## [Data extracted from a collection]
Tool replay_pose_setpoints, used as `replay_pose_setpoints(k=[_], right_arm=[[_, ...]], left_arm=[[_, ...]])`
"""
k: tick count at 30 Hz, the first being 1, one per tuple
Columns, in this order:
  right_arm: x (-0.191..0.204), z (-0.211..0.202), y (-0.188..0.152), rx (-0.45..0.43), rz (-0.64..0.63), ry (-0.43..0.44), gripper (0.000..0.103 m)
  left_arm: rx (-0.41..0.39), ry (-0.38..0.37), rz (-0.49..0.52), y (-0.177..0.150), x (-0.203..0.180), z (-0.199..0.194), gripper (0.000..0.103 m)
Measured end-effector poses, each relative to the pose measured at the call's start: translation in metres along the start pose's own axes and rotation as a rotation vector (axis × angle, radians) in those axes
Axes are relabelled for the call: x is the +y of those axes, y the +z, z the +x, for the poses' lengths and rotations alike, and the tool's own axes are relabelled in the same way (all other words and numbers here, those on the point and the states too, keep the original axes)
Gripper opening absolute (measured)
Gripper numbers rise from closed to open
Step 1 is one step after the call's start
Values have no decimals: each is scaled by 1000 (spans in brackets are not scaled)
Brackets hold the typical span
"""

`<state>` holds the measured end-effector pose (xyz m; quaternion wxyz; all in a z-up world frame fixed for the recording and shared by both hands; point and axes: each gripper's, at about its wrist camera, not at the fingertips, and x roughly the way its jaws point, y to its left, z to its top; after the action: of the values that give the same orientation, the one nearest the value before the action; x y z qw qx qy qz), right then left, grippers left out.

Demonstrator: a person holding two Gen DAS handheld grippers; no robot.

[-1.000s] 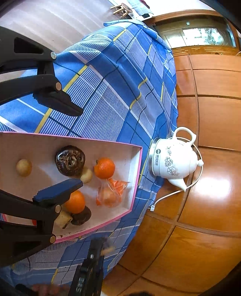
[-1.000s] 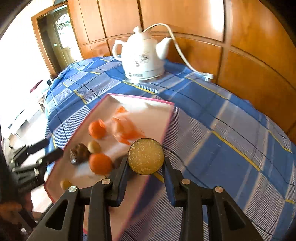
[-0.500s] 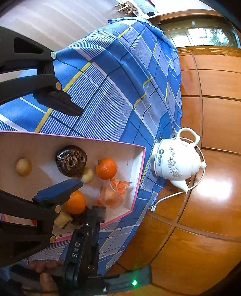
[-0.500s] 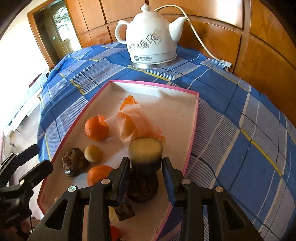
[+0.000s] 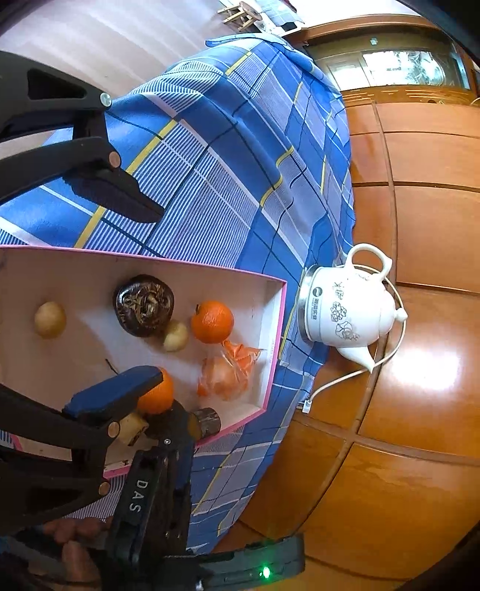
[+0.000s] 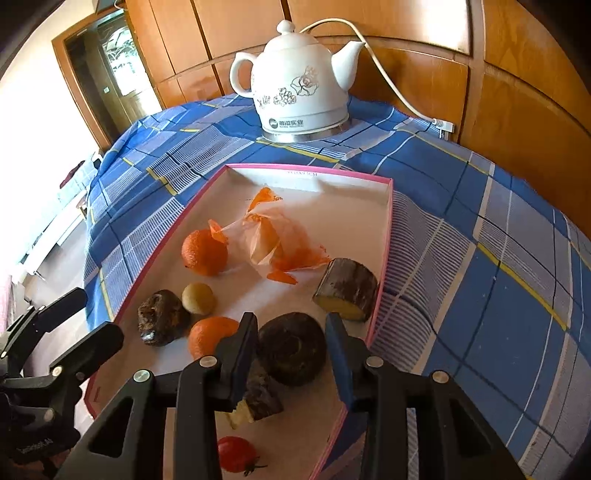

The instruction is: Organize fruits

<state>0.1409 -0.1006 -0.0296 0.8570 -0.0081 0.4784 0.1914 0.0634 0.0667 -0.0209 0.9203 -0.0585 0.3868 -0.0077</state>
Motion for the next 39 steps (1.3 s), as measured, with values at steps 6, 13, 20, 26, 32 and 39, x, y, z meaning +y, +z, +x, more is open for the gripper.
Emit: replay_pose_setpoints(k=[6, 13, 20, 26, 32, 39], right_arm=[[3, -15, -10, -42, 24, -4, 38], [12, -28, -22, -78, 12, -39, 38], [19, -46, -38, -136, 23, -100, 39], [22, -66, -55, -191, 65, -177, 41], [25, -77, -78, -217, 110, -229, 41], [26, -81, -83, -231, 111, -274, 41]], left_arm=[[-2, 4, 2, -3, -3, -4, 81], [-19, -1, 11, -5, -8, -12, 81], [-34, 1, 18, -10, -12, -21, 83], [-54, 19, 17, -17, -12, -30, 89], [-69, 21, 31, -26, -17, -38, 96], [-103, 27, 41, -27, -22, -49, 103]])
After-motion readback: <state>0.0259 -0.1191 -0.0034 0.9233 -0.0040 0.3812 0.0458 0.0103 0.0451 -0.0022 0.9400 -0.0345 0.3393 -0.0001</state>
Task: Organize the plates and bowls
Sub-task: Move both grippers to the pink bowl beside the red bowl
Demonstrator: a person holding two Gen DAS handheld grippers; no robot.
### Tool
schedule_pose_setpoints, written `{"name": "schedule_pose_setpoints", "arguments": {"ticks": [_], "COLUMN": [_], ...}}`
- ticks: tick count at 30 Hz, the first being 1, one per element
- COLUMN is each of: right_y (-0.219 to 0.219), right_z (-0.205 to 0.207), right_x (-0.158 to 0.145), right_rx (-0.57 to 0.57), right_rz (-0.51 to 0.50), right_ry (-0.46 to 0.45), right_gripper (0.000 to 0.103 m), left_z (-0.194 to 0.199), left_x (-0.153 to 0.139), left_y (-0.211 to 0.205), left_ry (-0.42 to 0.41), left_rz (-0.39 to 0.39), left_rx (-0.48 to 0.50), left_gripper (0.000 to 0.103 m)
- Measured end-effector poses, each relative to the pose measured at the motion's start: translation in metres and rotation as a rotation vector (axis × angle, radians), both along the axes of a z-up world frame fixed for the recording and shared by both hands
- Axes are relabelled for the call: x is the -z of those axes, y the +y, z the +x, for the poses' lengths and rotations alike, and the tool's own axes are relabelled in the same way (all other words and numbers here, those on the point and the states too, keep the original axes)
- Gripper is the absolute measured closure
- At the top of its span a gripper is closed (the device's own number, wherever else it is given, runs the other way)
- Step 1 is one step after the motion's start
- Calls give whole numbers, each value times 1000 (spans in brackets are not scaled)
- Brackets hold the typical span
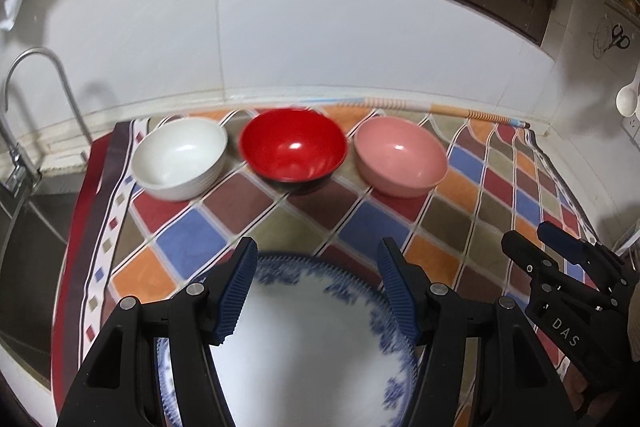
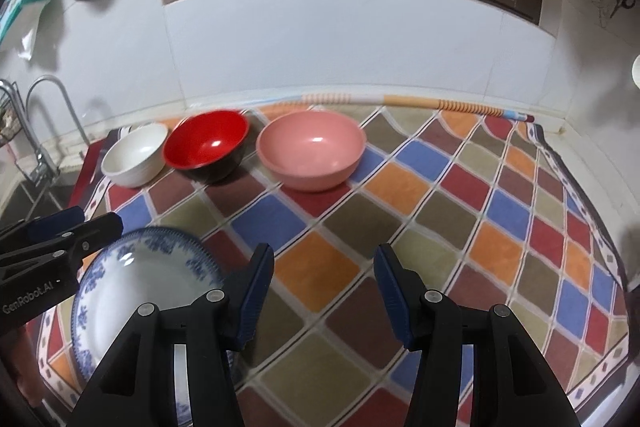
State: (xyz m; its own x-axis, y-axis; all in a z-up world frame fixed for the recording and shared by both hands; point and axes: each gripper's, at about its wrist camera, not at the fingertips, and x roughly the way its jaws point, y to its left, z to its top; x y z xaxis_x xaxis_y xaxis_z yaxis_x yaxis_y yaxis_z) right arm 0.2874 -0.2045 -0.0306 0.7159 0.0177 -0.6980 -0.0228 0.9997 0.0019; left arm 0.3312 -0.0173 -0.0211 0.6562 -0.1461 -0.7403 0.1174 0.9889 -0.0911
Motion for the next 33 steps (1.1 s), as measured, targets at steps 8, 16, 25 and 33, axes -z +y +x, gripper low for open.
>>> {"name": "schedule_pose_setpoints", "arguments": {"ticks": [8, 16, 25, 33], "right_y": [-33, -54, -65, -64], "right_z": [31, 69, 117, 152], "right_x": [-14, -14, 3, 24], "right_rx": [9, -1, -17, -51], "right_rz": [8, 23, 34, 28], "right_ry": [-33, -40, -21, 19], "right_gripper": [50, 50, 50, 50], "left_z": [34, 71, 109, 133], "left_x": [-1, 15, 37, 51], "left_y": [-28, -49, -59, -74], "left_ry": [-9, 16, 80, 100], "left_rz": [-7, 20, 12, 42], "left_rx": [1, -16, -38, -38], "left_gripper": [43, 46, 50, 55]}}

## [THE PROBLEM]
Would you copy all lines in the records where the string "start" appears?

## [SOLUTION]
Measured end-effector poses, each relative to the pose measured at the call's start: translation in metres along the start pose's own axes and rotation as a rotation vector (axis × angle, radians) in those axes
Step 1 is one step after the call's start
- Measured end-effector poses, each relative to the pose measured at the motion's start: translation in metres and rotation as a rotation vector (axis × angle, radians), both along the axes of a z-up world frame fixed for the recording and shared by both hands
- Step 1 is one step after the motion's start

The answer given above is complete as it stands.